Im November vor einigen Jahren verlor ich einen meiner besten Freunde – an eine fiese, fette Depression. Wir stellen uns das Helfen immer so einfach vor, doch das ist es nicht. Und sein Abschiedsbrief lehrte mich etwas Wichtiges.
Jetzt, wo die dunkle Jahreszeit naht und das Wetter wieder grau wird, muss ich öfter an einen November vor einigen Jahren zurückdenken. Genauer gesagt an den 25. November 2008. Mein Posteingang blinkte. Nachdem ich auf „Öffnen“ geklickt hatte, froren mir die Gesichtszüge ein.
Der Absender hatte die Mail verzögert abgesendet und so über asiatische Proxys verlenkt, dass sie für niemanden zurückverfolgbar war. Ihr Urheber blieb seitdem verschwunden. Das war Martin, im Netz Cybo genannt. Und er war nicht nur mein Kumpel. Er war einer meiner besten Freunde mit einer fetten Depression, von der ich trotz meiner medizinischen Ausbildung rein gar nichts bemerkt hatte. Bis zu jenem denkwürdigen Tag hatten wir eine Menge gemeinsam unternommen, die Matrix gehackt mit unseren 2.400-Baud-Zyxelmodems, zusammen Musik komponiert, jahrelang das gleiche Gymnasium besucht und die gleichen Lehrer gehasst.
Die Polizei war längst am Damm. Die kleine SOKO stand im Nebel – wie erwartet, irgendwie. Drei Typen und eine Frau durchsuchten Cybos Wohnung und nahmen zwar den Computer mit, aber die Cops hatten 2009 von IT-Forensik und Festplattenverschlüsselung so viel Ahnung wie ein Esel vom Schachspielen. Cybo blieb fort, und wir waren zur Höchststrafe verurteilt, nämlich: Ihr dürft nicht wissen, was mit ihm passiert ist. Auch nicht, dass das Boot den Hafen längst verlassen hatte.

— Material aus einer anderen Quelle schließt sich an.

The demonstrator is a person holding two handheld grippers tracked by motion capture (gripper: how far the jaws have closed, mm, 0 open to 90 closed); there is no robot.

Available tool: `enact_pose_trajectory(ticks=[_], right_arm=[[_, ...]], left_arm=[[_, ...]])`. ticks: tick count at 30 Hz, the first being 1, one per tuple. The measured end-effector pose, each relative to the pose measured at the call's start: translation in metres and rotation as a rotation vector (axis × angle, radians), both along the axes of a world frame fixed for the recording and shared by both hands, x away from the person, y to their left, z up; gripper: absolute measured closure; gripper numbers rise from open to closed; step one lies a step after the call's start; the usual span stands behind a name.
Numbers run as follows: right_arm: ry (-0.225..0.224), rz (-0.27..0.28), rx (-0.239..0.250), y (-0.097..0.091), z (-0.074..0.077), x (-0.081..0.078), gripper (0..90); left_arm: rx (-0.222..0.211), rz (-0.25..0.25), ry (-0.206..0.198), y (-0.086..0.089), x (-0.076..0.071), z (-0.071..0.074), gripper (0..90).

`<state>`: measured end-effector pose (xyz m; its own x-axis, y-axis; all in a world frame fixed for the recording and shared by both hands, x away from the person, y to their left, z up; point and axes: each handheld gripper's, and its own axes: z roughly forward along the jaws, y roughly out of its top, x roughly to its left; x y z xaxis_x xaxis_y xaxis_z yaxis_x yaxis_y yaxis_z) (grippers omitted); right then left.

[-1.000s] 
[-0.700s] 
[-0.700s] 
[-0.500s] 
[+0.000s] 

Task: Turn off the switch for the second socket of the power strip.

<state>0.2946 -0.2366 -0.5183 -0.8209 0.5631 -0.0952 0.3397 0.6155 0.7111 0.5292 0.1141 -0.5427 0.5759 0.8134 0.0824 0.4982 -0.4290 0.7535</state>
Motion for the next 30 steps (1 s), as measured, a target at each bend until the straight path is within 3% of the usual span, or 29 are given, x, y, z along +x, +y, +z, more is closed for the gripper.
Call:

Mitte 2009. ICQ mit einer Nachricht von Cybos chinesischer Freundin, die er während seines Studienaufenthaltes in der Hauptstadt Chinas kennengelernt hatte: „Hi Chris. I’m Mathilda, Martin’s girlfriend. Martin’s body was found.“
Ich saß noch lange vor meinem Monitor und starrte hinein. Der Abschied ist ein scharfes Schwert und bis heute bleibt ein komisches Gefühl im Bauch, wenn ich an die vielen Begegnungen mit dem 1,90 großen, geheimratbeeckten Typen zurückdenke. Lange Zeit nach Cybos Tod habe ich mich noch immer gefragt, ob ich das Unglück hätte verhindern können, wenn ich etwas schärfer hingesehen hätte, wenn ich mehr nachgefragt, mehr nachgedacht hätte. Aber ich war gefangen in einem Mikrokosmos, dessen winziger Umfang meine Wahrnehmung und meine Sicht eingeengt hat.
Auch heute noch denke ich, mit mehr Wissen, mehr Weitblick und einer guten Portion Lebens- und Berufserfahrung an die Begegnungen mit meinem Freund, aber ich hätte das Unglück nicht verhindern können. Das Einzige, das er manchmal sagte, war: „Ich habe schon wieder so Kopfschmerzen.“ Aber gemeint hatte er damit nichts Körperliches, sondern den Schmerz eines endlosen schwarzen Abgrunds, der all das verschlang, was ihm Freude bereitete.
Was neben den Gedanken an einen besonderen Menschen und die Zeit damals bleibt, ist die Tatsache, dass Cybo mit dem vorletzten Absatz in seiner Mail an mich recht hat. Er schrieb, weder Erfolg sei wichtig, noch Geld, noch Liebe, sondern ausschließlich Gesundheit. Ob er je darüber nachdachte, an jenem 11. November 2008, dass die Lebenszeit unsere einzige Zeit ist, die uns zur Verfügung steht? Ich weiß es nicht, aber was spielt das schon für eine Rolle, wenn man sich ohnehin nicht auf das Schöne im Leben konzentrieren kann?
Mir bleibt nur die Erkenntnis, dass wir keine Macht gegenüber suizidalen Menschen besitzen. Man stellt es sich so einfach vor: Eine kluge Frage hier, ein Blick dort und schon haben wir die Suizidalität unseres Gegenübers aufgedeckt. Wir können demjenigen dann helfen und bald wird alles gut – wenn wir überhaupt merken, was los ist. Aber weit gefehlt.
Den Tag damals habe ich noch so in Erinnerung, als wäre es erst gestern gewesen. Dieser Tag im Februar war ein grauer Sonntag knapp über Null, an dem es nur schneite. Es war ein schrecklicher Tag. Es war der Tag, an dem Cybo starb.